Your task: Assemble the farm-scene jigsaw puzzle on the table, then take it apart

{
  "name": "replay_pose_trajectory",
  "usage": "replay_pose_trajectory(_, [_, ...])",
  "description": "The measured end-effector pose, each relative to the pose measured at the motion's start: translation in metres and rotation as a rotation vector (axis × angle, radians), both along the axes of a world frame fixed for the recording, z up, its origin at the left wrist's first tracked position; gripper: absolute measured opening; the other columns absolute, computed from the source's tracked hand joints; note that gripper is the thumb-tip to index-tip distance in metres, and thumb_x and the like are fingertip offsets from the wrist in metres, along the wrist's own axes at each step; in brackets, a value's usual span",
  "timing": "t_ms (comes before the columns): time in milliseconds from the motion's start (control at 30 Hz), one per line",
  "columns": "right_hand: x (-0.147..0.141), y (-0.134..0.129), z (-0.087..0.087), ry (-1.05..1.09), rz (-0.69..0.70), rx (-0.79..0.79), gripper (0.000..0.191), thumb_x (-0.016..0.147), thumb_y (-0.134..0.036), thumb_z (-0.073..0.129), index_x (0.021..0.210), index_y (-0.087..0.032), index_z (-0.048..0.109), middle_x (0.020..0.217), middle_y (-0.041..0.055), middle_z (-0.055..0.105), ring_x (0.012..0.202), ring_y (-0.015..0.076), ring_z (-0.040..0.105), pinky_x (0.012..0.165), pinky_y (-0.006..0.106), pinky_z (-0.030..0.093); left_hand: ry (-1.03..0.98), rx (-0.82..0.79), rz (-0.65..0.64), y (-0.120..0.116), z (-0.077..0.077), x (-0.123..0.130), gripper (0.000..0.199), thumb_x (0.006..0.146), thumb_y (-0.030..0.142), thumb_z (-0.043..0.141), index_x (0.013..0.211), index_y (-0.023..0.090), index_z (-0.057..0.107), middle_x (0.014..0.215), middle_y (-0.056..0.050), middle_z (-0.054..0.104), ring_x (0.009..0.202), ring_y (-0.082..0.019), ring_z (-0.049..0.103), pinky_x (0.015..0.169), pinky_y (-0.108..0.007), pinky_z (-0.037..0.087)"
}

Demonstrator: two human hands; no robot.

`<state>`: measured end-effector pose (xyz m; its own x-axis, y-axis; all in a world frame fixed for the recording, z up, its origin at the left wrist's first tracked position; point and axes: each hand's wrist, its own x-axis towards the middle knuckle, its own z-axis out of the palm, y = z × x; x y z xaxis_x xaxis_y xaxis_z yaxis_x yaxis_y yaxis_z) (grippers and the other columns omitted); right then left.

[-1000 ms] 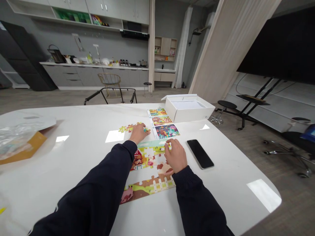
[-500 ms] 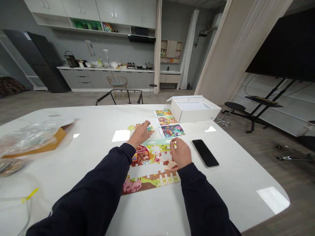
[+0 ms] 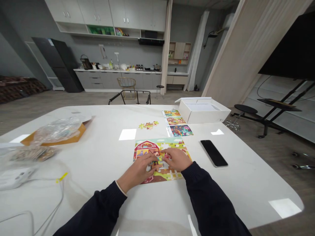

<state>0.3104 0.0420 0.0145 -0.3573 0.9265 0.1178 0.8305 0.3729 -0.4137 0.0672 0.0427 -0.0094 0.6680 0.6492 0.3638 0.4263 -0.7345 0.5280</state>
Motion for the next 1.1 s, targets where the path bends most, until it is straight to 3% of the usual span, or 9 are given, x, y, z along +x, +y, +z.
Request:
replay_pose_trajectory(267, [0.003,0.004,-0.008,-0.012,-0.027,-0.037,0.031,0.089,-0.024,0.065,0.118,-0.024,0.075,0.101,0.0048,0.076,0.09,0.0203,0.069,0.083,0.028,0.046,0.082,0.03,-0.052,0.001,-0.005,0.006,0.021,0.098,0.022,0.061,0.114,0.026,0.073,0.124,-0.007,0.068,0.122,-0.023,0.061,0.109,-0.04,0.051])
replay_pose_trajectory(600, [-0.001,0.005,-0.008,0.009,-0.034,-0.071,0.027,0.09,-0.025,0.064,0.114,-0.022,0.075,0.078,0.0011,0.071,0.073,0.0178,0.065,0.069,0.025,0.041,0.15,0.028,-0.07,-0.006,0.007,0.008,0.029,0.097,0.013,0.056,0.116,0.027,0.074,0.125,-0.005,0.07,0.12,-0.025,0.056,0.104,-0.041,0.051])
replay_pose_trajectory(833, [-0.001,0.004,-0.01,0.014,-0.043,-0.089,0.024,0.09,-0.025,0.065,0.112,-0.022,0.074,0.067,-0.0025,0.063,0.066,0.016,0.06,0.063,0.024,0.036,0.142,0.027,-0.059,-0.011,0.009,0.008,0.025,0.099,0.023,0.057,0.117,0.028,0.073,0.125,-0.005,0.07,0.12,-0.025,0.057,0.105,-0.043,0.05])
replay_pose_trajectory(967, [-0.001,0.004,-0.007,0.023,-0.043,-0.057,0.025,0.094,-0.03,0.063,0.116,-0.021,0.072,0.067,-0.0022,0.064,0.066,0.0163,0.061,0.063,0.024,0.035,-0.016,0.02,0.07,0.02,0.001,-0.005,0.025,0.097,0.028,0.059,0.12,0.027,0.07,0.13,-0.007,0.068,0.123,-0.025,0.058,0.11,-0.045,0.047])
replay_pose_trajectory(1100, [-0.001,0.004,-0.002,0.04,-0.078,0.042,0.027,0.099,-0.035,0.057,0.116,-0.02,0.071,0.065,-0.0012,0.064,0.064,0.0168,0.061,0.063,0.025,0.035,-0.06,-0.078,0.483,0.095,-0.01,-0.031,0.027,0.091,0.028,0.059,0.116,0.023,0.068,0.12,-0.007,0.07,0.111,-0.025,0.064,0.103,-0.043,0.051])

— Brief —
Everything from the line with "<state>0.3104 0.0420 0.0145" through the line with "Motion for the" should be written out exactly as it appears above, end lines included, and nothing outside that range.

— Your solution —
<state>0.3104 0.0420 0.0145 -0.3573 0.9265 0.1178 0.8305 0.3729 -0.4137 0.0672 0.0427 -0.0094 0.6680 0.6492 0.3638 0.4263 -0.7345 0.5280</state>
Motion for the next 1.1 s, targets where the path bends most, until it is straight to 3% of the usual span, or 9 are given, x, y, z along +x, +y, +z.

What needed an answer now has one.